— WHAT THE EXERCISE ASKS —
Excluding images, repeat the data exactly as given.

** Opening EXERCISE DATA block **

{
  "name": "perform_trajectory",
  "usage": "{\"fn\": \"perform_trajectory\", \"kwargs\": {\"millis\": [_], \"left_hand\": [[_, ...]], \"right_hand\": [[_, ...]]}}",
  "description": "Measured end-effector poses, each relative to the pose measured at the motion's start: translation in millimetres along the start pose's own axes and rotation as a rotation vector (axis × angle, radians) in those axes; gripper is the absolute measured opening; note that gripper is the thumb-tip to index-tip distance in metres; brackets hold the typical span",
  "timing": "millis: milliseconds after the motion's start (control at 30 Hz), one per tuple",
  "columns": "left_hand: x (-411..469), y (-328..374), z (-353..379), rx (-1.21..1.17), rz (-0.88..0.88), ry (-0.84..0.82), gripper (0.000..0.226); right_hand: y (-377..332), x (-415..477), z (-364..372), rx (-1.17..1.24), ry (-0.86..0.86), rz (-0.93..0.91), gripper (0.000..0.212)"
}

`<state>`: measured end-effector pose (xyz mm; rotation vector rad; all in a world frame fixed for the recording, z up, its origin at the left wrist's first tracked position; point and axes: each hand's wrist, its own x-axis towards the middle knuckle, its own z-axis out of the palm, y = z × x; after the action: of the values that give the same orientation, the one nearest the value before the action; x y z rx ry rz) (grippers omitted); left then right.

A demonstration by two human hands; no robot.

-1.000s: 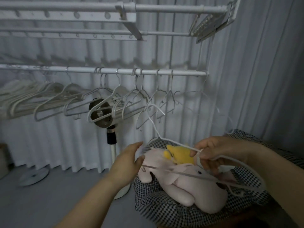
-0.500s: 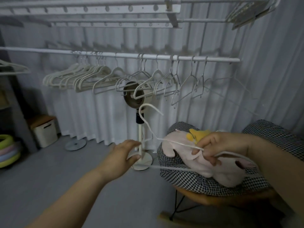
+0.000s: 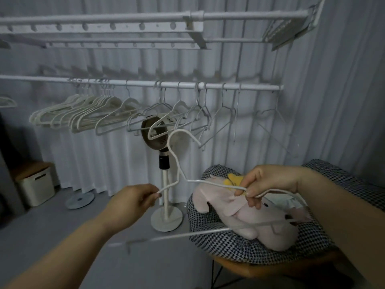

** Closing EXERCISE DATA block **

— ANSWER SPACE —
{
  "name": "perform_trajectory",
  "usage": "{\"fn\": \"perform_trajectory\", \"kwargs\": {\"millis\": [_], \"left_hand\": [[_, ...]], \"right_hand\": [[_, ...]]}}",
  "description": "Measured end-effector poses, each relative to the pose measured at the motion's start: translation in millimetres along the start pose's own axes and rotation as a rotation vector (axis × angle, radians) in those axes; gripper is the absolute measured opening; note that gripper is the thumb-tip to index-tip distance in metres; brackets hold the typical span",
  "timing": "millis: milliseconds after the motion's start (control at 30 Hz), one per tuple",
  "columns": "left_hand: x (-411..469), y (-328..374), z (-353..379), rx (-1.21..1.17), rz (-0.88..0.88), ry (-0.84..0.82), gripper (0.000..0.226); right_hand: y (-377..332), x (-415..477), z (-364..372), rx (-1.17..1.24), ry (-0.86..0.86), rz (-0.93..0.91), gripper (0.000..0.212)"
}

`<state>`: measured end-effector pose (xyz mm; rotation vector rad; all in a world frame fixed for the recording, z up, its origin at the left wrist's first tracked position; point and axes: each hand's wrist, its own x-axis towards the middle knuckle, its own z-axis out of the palm, y = z × x; after the action: of the values that give the same orientation, the one nearest the value before the action; x y z rx ry rz) (grippers omitted); left then right.

A demonstration by two human hands; no robot.

-1.000s: 
-0.500s: 
+0.000s: 

Output for this exercise is now complete.